My hubby was not happy but he obliged.


I looked into land acknowledgements, I've visited the three reserves near our home and I've done research and am listening and learning more all the time. And I'm speaking up.


Then the Freedom Convoy showed up in Ottawa at the start of this year and the Canadian flag took on more meaning for me. To me, it stood for privilege and white supremacy and for the disregard of folks who don't hold that white privilege. But my hubby feels we should take that back, that we, as allies, should show we are supportive AND Canadian. I'm still uncomfortable with flying both, but I compromised. (The Every Child Matters flag is considerably bigger than the red and white.)


Ironically, we will be away on Canada Day this year. We are taking a little break, like we do every year, by Lake Huron, at an Indigenous reserve called Ipperwash.


I'm bringing a couple of books along, one was a suggestion from a feminist friend. I'm excited to read both:







Today is a day of reflection, of respect and honour for Indigenous people in Canada.

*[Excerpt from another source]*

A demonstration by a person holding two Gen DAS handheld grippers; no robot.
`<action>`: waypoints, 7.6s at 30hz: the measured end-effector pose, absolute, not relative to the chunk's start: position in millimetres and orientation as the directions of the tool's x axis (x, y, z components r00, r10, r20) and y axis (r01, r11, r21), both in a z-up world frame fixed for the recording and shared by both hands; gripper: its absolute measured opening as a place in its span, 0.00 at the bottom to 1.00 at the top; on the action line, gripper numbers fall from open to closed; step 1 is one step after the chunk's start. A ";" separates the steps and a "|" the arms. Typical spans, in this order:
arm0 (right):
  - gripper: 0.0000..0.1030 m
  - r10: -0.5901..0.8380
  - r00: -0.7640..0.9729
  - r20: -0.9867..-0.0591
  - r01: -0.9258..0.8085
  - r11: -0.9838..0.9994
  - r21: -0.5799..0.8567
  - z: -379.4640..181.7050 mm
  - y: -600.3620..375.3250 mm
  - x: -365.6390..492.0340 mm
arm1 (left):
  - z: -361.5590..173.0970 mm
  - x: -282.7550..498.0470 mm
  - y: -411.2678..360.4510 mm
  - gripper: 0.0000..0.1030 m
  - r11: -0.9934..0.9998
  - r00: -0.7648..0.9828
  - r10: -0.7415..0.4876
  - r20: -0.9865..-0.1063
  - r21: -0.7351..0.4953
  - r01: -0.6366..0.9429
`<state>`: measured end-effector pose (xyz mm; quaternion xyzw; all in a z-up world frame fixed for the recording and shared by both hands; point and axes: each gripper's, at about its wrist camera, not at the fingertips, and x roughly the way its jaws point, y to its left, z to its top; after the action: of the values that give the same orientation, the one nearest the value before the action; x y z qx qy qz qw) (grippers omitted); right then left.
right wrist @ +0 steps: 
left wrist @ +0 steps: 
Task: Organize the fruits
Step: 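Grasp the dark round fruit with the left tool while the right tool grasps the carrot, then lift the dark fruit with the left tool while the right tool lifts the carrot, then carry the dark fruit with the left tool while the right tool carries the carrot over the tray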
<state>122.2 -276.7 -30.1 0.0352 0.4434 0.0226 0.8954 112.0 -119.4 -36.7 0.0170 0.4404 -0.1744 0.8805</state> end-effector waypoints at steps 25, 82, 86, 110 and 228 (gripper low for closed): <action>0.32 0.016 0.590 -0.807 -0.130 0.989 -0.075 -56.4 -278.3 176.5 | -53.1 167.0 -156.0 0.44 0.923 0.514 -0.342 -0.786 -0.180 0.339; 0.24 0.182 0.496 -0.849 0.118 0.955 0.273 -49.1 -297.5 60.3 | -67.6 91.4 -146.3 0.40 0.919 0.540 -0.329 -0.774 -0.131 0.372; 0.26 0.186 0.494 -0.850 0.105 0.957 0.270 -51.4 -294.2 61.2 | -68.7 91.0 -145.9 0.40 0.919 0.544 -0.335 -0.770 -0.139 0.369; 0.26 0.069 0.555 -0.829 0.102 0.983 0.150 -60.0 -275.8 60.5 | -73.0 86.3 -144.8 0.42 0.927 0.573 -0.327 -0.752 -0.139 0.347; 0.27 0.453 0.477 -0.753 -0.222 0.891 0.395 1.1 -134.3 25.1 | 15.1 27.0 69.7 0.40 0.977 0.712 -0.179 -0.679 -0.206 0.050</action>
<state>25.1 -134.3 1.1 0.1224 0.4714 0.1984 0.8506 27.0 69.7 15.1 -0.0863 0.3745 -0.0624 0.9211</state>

I'm certainly not proud of how our government and the Catholic Church treated Indigenous folks in Canada, and I'm not proud of how complicit I have been in the past, not studying, researching, stepping aside and speaking up when I could have.


But I continue to learn, get it wrong, feel uncomfortable and have uncomfortable conversations, sometimes, like the one above, in my own home, because having those conversations is long overdue for many of us. I'm proud of trying to get it right but learning in the process that I might be wrong.


It's the only road to true healing for all.